Christmas Morning, 1978. The usual mad dash from the bedroom to the Christmas tree promptly followed by the frenzied assessment of who got what and how much. Careful attention is paid to the respective weight of each present because, while quantity does matter, a heavy gift has a higher likelihood of extreme coolness and subsequent sibling taunting.
This morning there is a strange square box tucked away under the corner of the tree. While not huge, man, this sucker is heavy. I’m thinking, “If this is for me, the sister will cry for a week. Sweet!” A quick examination of the packaging reveals the disappointing “TO: The Family FROM: Santa”… it’s the kiss of Christmas present death. Oh well, MORE PRESENTS ELSEWHERE.
The Dad eventually opened the weighty box while the sister and I were catching our breath… a brand new Random House Encyclopedia.
I ignored the book for most of Christmas Day, but as soon as the candy cane coma kicked in, I grabbed the massive book, curled up on the couch, and started browsing. I’m probably eight at the time, so I’m more at the Beverly Cleary level, but the books reeks of readability… lots of text, well illustrated, and delicate, thin pages that give the content as sense of important fragility.

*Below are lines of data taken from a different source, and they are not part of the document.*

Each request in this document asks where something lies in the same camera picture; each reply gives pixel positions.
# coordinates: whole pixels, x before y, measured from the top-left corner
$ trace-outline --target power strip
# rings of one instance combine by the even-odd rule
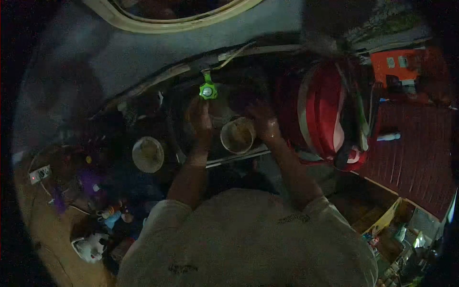
[[[42,179],[47,178],[51,174],[51,168],[48,164],[42,168],[39,168],[29,174],[30,183],[36,184],[37,182],[42,181]]]

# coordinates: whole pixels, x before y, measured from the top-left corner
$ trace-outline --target red floor mat
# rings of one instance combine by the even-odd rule
[[[440,220],[456,186],[451,176],[453,110],[401,103],[380,107],[381,130],[397,128],[401,138],[379,141],[358,171],[408,198]]]

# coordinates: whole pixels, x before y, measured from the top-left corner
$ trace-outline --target person
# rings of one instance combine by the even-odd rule
[[[374,286],[373,252],[307,177],[267,104],[247,111],[289,201],[243,189],[200,200],[213,128],[208,102],[196,106],[194,148],[124,256],[119,286]]]

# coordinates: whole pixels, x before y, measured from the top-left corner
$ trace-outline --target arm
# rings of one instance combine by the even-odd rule
[[[212,123],[209,118],[209,103],[204,100],[191,103],[190,121],[196,131],[196,143],[185,164],[175,177],[167,199],[180,201],[191,209],[199,205],[199,198],[206,182],[207,155],[212,142]]]
[[[271,108],[261,102],[247,108],[255,119],[255,129],[271,150],[289,191],[291,203],[303,210],[308,203],[323,196],[317,183],[307,176],[307,167],[300,163],[298,156],[287,146],[280,136],[279,124]]]

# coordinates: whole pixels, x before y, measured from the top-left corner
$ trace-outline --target hand
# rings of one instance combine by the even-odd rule
[[[189,117],[198,143],[210,144],[213,127],[209,116],[209,100],[201,97],[193,99],[189,107]]]
[[[282,140],[276,115],[268,104],[257,100],[256,105],[251,104],[246,110],[254,118],[255,130],[260,139],[266,144]]]

Over the next few months, the family would take turns diving into the encyclopedia… invariably popping out of a two hour reading session full of useless, entertaining facts. “No, Sister, I had no idea how many nerve endings where in my thumb. Fascinating.”
Eventually, we gave the encyclopedia a name… Charlie. He became a member of the family who was to be consulted whenever information controversy arose. “No, Sister, the civil war started in 1861… go ask Charlie.”

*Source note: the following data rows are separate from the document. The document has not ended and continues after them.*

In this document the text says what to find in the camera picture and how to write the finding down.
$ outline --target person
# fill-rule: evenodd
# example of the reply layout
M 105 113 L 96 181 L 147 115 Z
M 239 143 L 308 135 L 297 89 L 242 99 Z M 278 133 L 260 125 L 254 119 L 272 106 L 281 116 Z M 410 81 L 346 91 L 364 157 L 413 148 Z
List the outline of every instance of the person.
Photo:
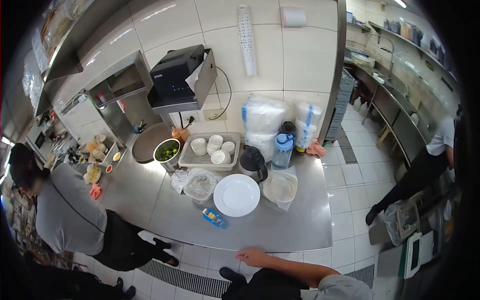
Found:
M 56 253 L 84 253 L 117 271 L 133 270 L 152 258 L 179 265 L 164 252 L 169 243 L 141 239 L 142 228 L 92 199 L 82 175 L 70 165 L 61 163 L 52 173 L 40 169 L 33 152 L 21 143 L 12 148 L 9 163 L 18 187 L 30 197 L 37 195 L 36 230 Z
M 243 275 L 222 267 L 220 275 L 232 282 L 222 300 L 373 299 L 372 290 L 365 283 L 326 266 L 272 257 L 257 248 L 240 250 L 235 258 L 262 269 L 247 283 Z M 310 290 L 310 287 L 318 287 L 318 290 Z
M 451 117 L 446 117 L 440 123 L 438 130 L 428 145 L 420 150 L 413 159 L 410 168 L 403 175 L 402 179 L 390 192 L 378 203 L 375 204 L 365 217 L 367 225 L 381 211 L 398 201 L 407 200 L 411 196 L 425 189 L 436 178 L 438 178 L 447 167 L 454 167 L 454 146 L 455 122 Z
M 99 282 L 98 277 L 91 273 L 51 266 L 32 251 L 26 251 L 24 259 L 41 299 L 130 300 L 136 293 L 134 286 L 124 292 L 120 277 L 116 286 L 111 286 Z

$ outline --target black shoe
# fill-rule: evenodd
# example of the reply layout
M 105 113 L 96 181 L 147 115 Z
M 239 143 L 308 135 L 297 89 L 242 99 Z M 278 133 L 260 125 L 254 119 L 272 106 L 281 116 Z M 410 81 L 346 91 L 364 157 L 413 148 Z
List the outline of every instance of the black shoe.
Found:
M 165 243 L 164 241 L 161 241 L 160 239 L 153 238 L 153 241 L 155 242 L 155 245 L 162 248 L 162 249 L 170 249 L 172 248 L 172 244 L 170 243 Z
M 245 276 L 238 274 L 230 268 L 222 267 L 218 272 L 220 273 L 220 276 L 222 276 L 226 280 L 230 280 L 232 282 L 244 282 L 245 284 L 247 284 L 247 279 L 245 279 Z
M 173 260 L 173 263 L 171 263 L 171 264 L 170 264 L 170 263 L 166 263 L 166 264 L 169 264 L 169 265 L 171 265 L 172 267 L 178 267 L 179 264 L 180 264 L 179 260 L 176 259 L 174 256 L 171 256 L 171 259 Z
M 115 286 L 116 288 L 119 288 L 121 291 L 123 291 L 123 279 L 120 277 L 117 278 L 117 285 Z
M 125 298 L 126 300 L 130 300 L 135 296 L 135 293 L 137 292 L 137 289 L 134 286 L 131 286 L 128 288 L 128 290 L 125 291 Z
M 367 216 L 365 217 L 365 223 L 367 223 L 368 226 L 370 226 L 375 220 L 375 217 L 377 217 L 379 211 L 376 209 L 375 206 L 372 207 L 372 209 L 368 212 Z

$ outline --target electrical outlet
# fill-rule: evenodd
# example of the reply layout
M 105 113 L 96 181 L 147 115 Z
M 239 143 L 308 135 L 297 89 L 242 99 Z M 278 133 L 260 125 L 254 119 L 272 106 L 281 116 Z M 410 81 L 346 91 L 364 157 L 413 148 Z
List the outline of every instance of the electrical outlet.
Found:
M 196 111 L 185 111 L 181 113 L 181 118 L 184 126 L 187 126 L 190 117 L 194 118 L 192 123 L 200 122 L 200 117 L 198 116 L 198 113 Z
M 223 112 L 223 109 L 209 109 L 209 110 L 204 110 L 204 118 L 205 121 L 224 121 L 227 119 L 227 113 L 223 113 L 223 115 L 220 116 L 220 118 L 211 120 L 211 118 L 216 118 L 218 115 L 220 115 Z

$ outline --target hand
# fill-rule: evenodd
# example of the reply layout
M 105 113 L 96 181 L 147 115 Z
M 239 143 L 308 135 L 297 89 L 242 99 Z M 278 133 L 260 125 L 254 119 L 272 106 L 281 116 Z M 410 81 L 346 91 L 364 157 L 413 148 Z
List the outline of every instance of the hand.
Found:
M 237 252 L 235 258 L 251 267 L 267 267 L 272 257 L 258 248 L 245 248 Z

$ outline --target bowl of limes
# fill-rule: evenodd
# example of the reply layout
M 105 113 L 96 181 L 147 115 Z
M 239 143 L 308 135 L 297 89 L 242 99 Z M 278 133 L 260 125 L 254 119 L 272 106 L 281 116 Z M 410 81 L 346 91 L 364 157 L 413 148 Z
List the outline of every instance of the bowl of limes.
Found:
M 161 142 L 153 152 L 153 159 L 159 162 L 168 172 L 179 169 L 180 142 L 168 139 Z

I’ve missed Charlie. Sure, he’s painfully out-of-touch… he doesn’t know Bill Clinton. He still calls the Russia the USSR. He’s quaintly ignorant. Still, over the past decade, sessions with Charlie are few and far between because his information is stale and stale information is an affront to anyone who believes a SHIFT-RELOAD makes all content current.
Fortunately, there’s an emerging NADD-savvy alternative.
Wikipedia has been on my radar for months. I’ve poked around some entries over the past few months, but there’s been enough buzz in the last month to start paying serious attention.
For those of you who haven’t checked it out, here’s the elevator pitch. Wikipedia is a wiki (meaning anyone can edit the content) that intends to be a general encyclopedia of all knowledge. You read that right. Someone is trying to create the Hitchhiker’s Guide to the Galaxy except without the funny.
… and it’s working.
By Wired’s count, Wikipedia has 500k articles compared to Britanica’s 80k and Encarta’s 4.5k. Sure, the quality of the content wildly varies by topic, but go pick a topic right now and I’m guessing it’s going to quench your information lust. If it doesn’t, GO WRITE THE ARTICLE YOURSELF. Better yet, just click a random page and see where you end up.
For me, it goes like this, I like the name Churchill so last Friday night I type Churchill and starting reading about Winston Churchill’s role in World War II. Suddenly, it’s two hours later and I’m knee deep in Blitzkrieg tactics. Shit, I forgot to eat.
Sorry Charlie, you’ve been replaced.